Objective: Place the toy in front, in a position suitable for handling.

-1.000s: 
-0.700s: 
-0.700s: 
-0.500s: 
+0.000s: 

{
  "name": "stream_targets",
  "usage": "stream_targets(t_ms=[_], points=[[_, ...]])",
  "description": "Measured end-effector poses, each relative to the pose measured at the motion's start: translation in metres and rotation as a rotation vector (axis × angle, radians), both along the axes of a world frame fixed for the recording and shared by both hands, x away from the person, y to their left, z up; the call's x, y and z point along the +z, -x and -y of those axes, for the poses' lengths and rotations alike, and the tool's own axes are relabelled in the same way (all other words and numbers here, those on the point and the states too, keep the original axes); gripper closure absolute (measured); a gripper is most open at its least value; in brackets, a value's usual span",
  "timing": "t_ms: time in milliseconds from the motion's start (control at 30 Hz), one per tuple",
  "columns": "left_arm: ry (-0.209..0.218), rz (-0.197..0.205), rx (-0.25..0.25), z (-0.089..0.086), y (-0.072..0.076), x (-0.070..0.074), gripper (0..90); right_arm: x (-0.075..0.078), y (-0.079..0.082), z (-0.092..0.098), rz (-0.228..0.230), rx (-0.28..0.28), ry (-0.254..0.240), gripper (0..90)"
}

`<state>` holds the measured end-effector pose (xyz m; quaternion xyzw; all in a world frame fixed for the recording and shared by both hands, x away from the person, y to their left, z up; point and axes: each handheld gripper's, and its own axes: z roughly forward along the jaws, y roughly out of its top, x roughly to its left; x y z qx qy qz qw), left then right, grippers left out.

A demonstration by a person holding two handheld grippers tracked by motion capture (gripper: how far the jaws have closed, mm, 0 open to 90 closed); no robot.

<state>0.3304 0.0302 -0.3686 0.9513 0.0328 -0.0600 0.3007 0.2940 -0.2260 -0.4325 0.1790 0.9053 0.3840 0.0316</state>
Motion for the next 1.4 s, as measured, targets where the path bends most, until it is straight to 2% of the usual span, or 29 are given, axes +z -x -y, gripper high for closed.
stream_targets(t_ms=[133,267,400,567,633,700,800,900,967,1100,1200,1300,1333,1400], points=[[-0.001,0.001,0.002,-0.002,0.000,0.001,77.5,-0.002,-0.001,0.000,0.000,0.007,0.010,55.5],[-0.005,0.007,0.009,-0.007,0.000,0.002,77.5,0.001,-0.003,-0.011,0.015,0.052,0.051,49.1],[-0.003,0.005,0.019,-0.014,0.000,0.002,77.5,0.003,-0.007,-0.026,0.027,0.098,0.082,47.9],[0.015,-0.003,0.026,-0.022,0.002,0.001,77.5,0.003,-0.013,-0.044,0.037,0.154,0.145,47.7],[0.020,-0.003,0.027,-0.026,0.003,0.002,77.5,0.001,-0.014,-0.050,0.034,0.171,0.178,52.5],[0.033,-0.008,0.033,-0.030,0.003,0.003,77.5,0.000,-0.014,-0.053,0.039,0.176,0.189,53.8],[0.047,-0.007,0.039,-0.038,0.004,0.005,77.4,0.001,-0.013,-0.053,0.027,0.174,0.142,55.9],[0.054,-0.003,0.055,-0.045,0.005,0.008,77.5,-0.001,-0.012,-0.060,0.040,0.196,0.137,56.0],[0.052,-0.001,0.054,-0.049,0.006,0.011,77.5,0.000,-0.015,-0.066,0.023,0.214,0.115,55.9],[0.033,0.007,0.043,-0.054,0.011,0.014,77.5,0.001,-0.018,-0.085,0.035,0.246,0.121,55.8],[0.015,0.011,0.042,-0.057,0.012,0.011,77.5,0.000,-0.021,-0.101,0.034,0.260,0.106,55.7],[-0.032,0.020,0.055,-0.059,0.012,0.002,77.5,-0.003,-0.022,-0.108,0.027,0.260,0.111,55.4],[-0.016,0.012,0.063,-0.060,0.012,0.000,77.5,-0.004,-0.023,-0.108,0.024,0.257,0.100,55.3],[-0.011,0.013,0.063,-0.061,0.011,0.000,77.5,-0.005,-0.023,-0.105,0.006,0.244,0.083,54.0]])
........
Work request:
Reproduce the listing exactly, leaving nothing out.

Result:
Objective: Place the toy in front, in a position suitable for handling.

-1.000s: 
-0.700s: 
-0.700s: 
-0.500s: 
+0.000s: 

{
  "name": "stream_targets",
  "usage": "stream_targets(t_ms=[_], points=[[_, ...]])",
  "description": "Measured end-effector poses, each relative to the pose measured at the motion's start: translation in metres and rotation as a rotation vector (axis × angle, radians), both along the axes of a world frame fixed for the recording and shared by both hands, x away from the person, y to their left, z up; the call's x, y and z point along the +z, -x and -y of those axes, for the poses' lengths and rotations alike, and the tool's own axes are relabelled in the same way (all other words and numbers here, those on the point and the states too, keep the original axes); gripper closure absolute (measured); a gripper is most open at its least value; in brackets, a value's usual span",
  "timing": "t_ms: time in milliseconds from the motion's start (control at 30 Hz), one per tuple",
  "columns": "left_arm: ry (-0.209..0.218), rz (-0.197..0.205), rx (-0.25..0.25), z (-0.089..0.086), y (-0.072..0.076), x (-0.070..0.074), gripper (0..90); right_arm: x (-0.075..0.078), y (-0.079..0.082), z (-0.092..0.098), rz (-0.228..0.230), rx (-0.28..0.28), ry (-0.254..0.240), gripper (0..90)"
}

`<state>` holds the measured end-effector pose (xyz m; quaternion xyzw; all in a world frame fixed for the recording and shared by both hands, x away from the person, y to their left, z up; point and axes: each handheld gripper's, and its own axes: z roughly forward along the jaws, y roughly out of its top, x roughly to its left; x y z qx qy qz qw), left then right, grippers left out.

A demonstration by a person holding two handheld grippers tracked by motion capture (gripper: how far the jaws have closed, mm, 0 open to 90 closed); no robot.

<state>0.3304 0.0302 -0.3686 0.9513 0.0328 -0.0600 0.3007 0.2940 -0.2260 -0.4325 0.1790 0.9053 0.3840 0.0316</state>
Motion for the next 1.4 s, as measured, targets where the path bends most, until it is straight to 2% of the usual span, or 29 are given, axes +z -x -y, gripper high for closed.
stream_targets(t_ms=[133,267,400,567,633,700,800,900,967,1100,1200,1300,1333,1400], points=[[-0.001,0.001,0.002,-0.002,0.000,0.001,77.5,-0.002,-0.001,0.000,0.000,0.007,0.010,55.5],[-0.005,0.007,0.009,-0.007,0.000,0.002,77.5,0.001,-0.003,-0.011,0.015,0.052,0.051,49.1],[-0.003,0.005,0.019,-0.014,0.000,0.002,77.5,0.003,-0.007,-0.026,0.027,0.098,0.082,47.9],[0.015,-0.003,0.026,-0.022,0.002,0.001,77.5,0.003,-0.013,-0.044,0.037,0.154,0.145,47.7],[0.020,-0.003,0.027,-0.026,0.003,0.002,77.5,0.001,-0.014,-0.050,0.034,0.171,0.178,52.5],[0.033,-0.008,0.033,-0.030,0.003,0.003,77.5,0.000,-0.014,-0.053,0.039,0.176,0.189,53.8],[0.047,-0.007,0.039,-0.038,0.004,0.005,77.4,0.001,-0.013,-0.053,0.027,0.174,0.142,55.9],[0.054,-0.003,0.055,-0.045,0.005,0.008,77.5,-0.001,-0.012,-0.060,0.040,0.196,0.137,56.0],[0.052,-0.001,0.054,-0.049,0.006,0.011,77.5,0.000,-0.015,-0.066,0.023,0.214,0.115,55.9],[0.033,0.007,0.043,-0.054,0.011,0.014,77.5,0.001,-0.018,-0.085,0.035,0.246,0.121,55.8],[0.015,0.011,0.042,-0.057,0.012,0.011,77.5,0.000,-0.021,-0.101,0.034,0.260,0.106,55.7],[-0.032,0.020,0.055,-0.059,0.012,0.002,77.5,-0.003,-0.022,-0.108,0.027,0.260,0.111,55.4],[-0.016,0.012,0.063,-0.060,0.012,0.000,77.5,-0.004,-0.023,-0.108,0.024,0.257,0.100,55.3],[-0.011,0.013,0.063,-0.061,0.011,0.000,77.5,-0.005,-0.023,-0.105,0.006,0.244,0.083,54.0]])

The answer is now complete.